Progressive variant bindings |
Shown here are three bindings of the book representing various stages of the publication by bookbinder Bela Blau. The first copy, in a plain beige cloth, was the binder's first bound copy to test aspects of the book and likely used to measure the book for the slipcases which needed to be made. The second copy, in beige cloth stamped with blue flowers, was the original idea for the binding. The publishers rejected it because "it did not print well." This is the binder's dummy copy; it is signed by the author but is out-of-series of the limited edition. The third copy, in blue blind-stamped cloth, is the final product. This is the binder's personal copy; it is signed by the author but is out-of-series of the numbered copies.
Bilbo's Last Song |
Tolkien, J. R. R. Bilbo’s Last Song (At The Grey Havens). Boston: Houghton Mifflin, 1990. 32 p. Illustrated by Pauline Baynes. Within Tolkien's legendarium, "Bilbo's Last Song" is a dramatic lyric Bilbo Baggins is said to have composed as he contemplated his impending death. When Tolkien wrote the poem is unknown, but it was forgotten until 1968 when Margaret Joy Hill, a secretary helping the 76-year-old author move to a new house, discovered it. Tolkien later gifted the publishing rights to Hill as a token of his gratitude. Bilbo's Last Song was first published in book form in English in 1990. Prior to that, it was published in a Dutch translation in 1973, and in English on a poster in 1974.
Poems from The Hobbit |
Tolkien, J. R. R. Poems from The Hobbit. Boston: Houghton Mifflin, 1993. Illustrations by J.R.R. Tolkien. This miniature book extracts all of the poems in The Hobbit and illustrates them with 30 of Tolkien's own drawings and paintings.

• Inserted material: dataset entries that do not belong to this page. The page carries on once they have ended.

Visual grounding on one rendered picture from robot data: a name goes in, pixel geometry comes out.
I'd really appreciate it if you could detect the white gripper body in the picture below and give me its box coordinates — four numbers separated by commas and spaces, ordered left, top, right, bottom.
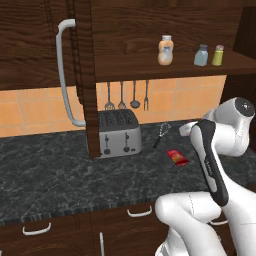
179, 120, 201, 137

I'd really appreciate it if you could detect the blue-grey shaker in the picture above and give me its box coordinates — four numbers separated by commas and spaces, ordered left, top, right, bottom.
193, 44, 209, 67

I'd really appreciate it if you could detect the yellow-green shaker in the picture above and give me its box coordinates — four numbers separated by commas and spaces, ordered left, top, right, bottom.
211, 44, 225, 67

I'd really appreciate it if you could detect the orange condiment bottle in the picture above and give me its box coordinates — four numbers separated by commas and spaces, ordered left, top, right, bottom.
157, 34, 175, 66

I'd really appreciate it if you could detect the dark wood closed cabinet door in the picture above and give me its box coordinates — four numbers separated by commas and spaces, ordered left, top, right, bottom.
0, 0, 78, 92

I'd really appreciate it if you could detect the red snack packet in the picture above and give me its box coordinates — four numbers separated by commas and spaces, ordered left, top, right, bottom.
166, 149, 190, 167

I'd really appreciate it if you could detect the hanging metal fork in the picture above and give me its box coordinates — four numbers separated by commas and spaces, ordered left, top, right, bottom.
143, 79, 150, 112

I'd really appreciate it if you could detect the hanging metal ladle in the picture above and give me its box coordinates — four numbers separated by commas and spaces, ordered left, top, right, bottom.
129, 80, 141, 109

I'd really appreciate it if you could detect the silver four-slot toaster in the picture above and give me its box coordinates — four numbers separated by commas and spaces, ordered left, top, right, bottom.
97, 108, 143, 159

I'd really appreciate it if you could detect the hanging metal slotted spatula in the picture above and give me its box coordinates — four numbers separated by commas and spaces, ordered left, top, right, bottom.
104, 81, 116, 112

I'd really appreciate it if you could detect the dark wood drawer front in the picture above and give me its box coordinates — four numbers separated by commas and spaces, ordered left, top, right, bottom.
91, 200, 161, 234
0, 213, 94, 256

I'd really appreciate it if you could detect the dark wood cupboard door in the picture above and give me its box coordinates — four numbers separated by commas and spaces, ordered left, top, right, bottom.
92, 223, 172, 256

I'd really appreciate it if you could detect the black-handled metal whisk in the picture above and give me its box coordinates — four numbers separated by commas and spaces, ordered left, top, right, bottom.
152, 122, 172, 150

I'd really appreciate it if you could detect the white curved drawer handle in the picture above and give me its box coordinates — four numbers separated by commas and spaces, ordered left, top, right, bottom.
126, 205, 154, 219
209, 218, 230, 227
22, 222, 53, 237

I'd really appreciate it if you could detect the dark wood wall cabinet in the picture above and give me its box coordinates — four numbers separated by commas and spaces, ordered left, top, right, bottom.
90, 0, 256, 83

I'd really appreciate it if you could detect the long grey cabinet door handle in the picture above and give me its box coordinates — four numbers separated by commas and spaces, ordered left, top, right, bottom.
55, 18, 87, 128

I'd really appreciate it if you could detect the white straight cupboard handle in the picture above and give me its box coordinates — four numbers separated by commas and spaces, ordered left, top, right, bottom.
99, 231, 106, 256

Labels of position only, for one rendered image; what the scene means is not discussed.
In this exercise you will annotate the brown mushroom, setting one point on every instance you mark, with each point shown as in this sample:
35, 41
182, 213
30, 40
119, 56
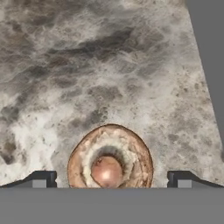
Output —
108, 163

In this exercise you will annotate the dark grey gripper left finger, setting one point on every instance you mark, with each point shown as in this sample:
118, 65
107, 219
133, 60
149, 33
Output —
43, 177

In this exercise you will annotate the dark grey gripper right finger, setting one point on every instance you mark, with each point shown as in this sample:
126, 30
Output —
180, 176

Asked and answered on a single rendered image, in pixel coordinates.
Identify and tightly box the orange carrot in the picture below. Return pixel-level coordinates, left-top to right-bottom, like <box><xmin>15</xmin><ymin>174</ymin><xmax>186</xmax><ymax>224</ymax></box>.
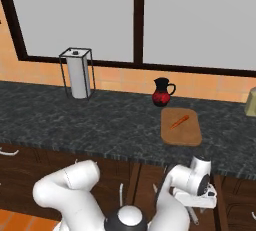
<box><xmin>169</xmin><ymin>114</ymin><xmax>191</xmax><ymax>131</ymax></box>

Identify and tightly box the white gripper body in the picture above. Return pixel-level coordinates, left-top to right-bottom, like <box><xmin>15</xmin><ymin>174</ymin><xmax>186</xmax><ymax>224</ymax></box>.
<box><xmin>172</xmin><ymin>188</ymin><xmax>218</xmax><ymax>210</ymax></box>

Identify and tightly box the beige box-shaped object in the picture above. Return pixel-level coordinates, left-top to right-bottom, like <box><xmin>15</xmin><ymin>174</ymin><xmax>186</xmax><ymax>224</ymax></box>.
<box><xmin>243</xmin><ymin>86</ymin><xmax>256</xmax><ymax>118</ymax></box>

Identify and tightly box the dark framed window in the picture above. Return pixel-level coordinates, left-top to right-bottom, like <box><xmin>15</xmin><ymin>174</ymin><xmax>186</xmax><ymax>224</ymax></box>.
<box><xmin>0</xmin><ymin>0</ymin><xmax>256</xmax><ymax>78</ymax></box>

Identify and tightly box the dark wood cupboard door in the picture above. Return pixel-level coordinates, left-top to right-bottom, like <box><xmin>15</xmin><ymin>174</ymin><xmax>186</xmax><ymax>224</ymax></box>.
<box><xmin>0</xmin><ymin>142</ymin><xmax>134</xmax><ymax>222</ymax></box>
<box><xmin>134</xmin><ymin>162</ymin><xmax>218</xmax><ymax>231</ymax></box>
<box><xmin>218</xmin><ymin>174</ymin><xmax>256</xmax><ymax>231</ymax></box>

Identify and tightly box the red and black jug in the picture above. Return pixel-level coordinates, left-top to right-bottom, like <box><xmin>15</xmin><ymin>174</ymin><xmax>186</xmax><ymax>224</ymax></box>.
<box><xmin>151</xmin><ymin>77</ymin><xmax>177</xmax><ymax>108</ymax></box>

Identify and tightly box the wooden cutting board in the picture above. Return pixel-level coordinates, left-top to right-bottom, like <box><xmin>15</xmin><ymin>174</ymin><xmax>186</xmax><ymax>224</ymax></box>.
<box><xmin>160</xmin><ymin>107</ymin><xmax>204</xmax><ymax>147</ymax></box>

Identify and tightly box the white paper towel roll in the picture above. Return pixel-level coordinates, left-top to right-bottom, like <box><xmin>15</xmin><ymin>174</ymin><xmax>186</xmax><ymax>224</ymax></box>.
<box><xmin>65</xmin><ymin>50</ymin><xmax>92</xmax><ymax>100</ymax></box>

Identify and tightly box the black wire paper towel holder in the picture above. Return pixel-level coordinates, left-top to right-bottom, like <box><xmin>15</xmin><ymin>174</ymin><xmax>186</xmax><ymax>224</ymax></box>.
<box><xmin>58</xmin><ymin>46</ymin><xmax>97</xmax><ymax>102</ymax></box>

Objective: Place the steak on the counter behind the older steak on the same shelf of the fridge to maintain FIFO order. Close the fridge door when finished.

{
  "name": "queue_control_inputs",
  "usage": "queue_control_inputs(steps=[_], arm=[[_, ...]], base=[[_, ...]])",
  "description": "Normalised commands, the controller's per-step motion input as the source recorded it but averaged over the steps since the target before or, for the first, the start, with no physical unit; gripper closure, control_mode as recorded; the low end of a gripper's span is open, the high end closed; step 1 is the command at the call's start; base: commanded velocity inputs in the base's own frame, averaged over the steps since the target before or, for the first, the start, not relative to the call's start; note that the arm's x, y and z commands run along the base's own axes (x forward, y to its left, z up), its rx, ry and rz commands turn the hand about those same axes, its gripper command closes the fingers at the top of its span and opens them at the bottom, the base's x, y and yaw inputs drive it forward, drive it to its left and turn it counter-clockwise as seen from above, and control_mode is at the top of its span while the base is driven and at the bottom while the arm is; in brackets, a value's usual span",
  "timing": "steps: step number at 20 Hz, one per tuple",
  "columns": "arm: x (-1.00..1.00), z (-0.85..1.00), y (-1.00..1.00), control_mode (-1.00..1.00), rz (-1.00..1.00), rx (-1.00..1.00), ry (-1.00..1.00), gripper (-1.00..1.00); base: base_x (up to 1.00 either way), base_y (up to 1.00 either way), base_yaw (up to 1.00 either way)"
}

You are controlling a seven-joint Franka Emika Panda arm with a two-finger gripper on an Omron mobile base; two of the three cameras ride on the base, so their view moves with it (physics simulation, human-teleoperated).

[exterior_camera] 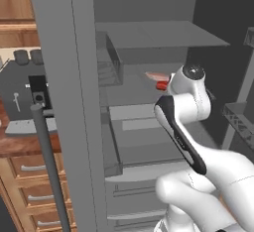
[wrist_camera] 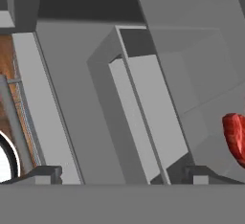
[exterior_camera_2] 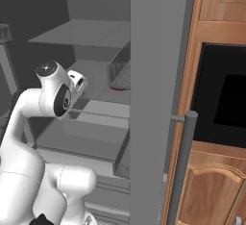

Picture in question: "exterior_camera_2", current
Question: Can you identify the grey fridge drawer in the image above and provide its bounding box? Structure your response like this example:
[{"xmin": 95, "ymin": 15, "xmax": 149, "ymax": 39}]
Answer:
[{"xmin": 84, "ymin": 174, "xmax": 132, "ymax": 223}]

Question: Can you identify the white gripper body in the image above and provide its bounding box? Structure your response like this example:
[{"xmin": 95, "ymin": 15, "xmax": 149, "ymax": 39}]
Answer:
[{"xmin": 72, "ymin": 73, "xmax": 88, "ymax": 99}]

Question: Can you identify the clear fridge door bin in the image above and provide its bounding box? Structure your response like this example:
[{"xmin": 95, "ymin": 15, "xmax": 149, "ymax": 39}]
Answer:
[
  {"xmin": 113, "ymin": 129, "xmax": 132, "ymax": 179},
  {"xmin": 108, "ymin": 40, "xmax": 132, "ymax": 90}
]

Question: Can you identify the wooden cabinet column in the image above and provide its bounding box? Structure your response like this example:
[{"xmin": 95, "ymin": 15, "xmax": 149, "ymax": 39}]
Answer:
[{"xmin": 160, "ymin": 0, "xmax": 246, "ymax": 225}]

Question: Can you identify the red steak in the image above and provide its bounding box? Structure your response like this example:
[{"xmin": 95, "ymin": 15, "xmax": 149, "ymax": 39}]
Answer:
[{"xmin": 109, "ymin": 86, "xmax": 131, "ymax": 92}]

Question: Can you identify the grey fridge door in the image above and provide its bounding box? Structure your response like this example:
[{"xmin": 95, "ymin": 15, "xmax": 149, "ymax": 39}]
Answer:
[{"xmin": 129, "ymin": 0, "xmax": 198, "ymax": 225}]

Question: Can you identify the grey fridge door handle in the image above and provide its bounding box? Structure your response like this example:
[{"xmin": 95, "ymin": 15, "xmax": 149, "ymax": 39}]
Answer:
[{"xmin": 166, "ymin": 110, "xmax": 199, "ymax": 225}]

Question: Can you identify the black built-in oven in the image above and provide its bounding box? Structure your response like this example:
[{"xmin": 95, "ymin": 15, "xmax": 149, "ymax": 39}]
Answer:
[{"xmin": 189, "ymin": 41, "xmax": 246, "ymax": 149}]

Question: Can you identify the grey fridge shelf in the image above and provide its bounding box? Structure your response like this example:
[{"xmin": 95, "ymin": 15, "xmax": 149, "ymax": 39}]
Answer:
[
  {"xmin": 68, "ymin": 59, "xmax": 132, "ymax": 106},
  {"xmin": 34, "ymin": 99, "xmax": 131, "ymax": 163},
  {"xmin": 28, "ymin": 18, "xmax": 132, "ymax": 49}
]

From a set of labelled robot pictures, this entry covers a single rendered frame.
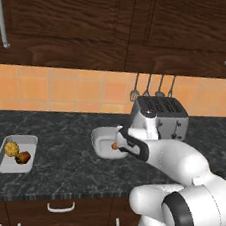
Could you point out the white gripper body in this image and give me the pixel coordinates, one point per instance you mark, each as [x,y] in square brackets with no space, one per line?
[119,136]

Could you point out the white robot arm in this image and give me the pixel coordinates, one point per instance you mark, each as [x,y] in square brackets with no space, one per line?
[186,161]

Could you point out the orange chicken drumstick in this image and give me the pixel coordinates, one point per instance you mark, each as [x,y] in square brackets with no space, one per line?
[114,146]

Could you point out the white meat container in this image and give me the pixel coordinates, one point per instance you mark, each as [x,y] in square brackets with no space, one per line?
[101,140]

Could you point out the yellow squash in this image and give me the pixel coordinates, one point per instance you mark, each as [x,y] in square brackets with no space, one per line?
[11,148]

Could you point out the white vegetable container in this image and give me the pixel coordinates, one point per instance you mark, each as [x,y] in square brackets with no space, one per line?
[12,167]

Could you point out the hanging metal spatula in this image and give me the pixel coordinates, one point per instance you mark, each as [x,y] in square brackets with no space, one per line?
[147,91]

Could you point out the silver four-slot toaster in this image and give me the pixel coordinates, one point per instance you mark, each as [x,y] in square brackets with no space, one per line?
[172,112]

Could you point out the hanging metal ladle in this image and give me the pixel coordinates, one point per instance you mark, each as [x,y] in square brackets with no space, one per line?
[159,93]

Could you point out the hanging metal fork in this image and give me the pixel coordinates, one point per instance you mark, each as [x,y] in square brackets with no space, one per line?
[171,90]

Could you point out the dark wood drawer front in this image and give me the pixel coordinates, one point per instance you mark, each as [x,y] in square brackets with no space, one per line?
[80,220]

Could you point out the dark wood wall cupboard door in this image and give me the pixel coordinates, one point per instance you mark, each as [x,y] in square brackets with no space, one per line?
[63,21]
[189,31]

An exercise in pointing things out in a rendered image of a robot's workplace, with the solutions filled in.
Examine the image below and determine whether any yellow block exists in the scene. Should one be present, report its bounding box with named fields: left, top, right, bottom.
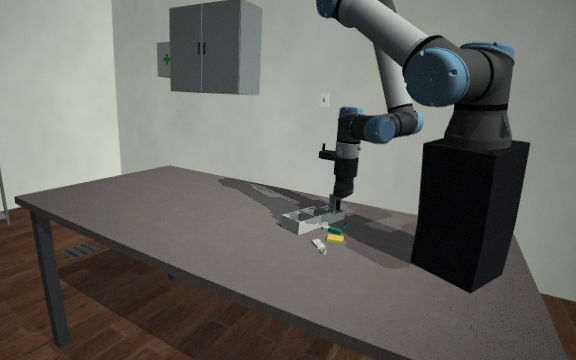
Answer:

Poems from The Lord of the Rings |
Tolkien, J. R. R. Poems from The Lord of The Rings. London: HarperCollins Publishers, 1994. Illustrated by Alan Lee. Poems and songs composed by the characters are sprinkled throughout The Lord of the Rings trilogy. Those poems are extracted and published here in one volume.
The Columbia Book of Civil War Poetry |
Marius, Richard, ed. The Columbia Book of Civil War Poetry. New York: Columbia University Press, 1994. First edition. This anthology of Civil War war poetry brings together decades of war and post-war era poetry by northern and southern soldiers, African Americans, and women in one volume. Each poem is prefaced with a vignette by Marius which includes a biography, historical context, or other information about the poem or poet. The poetry is complemented by Civil War photography from the Mathew Brady Collection. This copy is signed by Richard Marius on a tipped in page.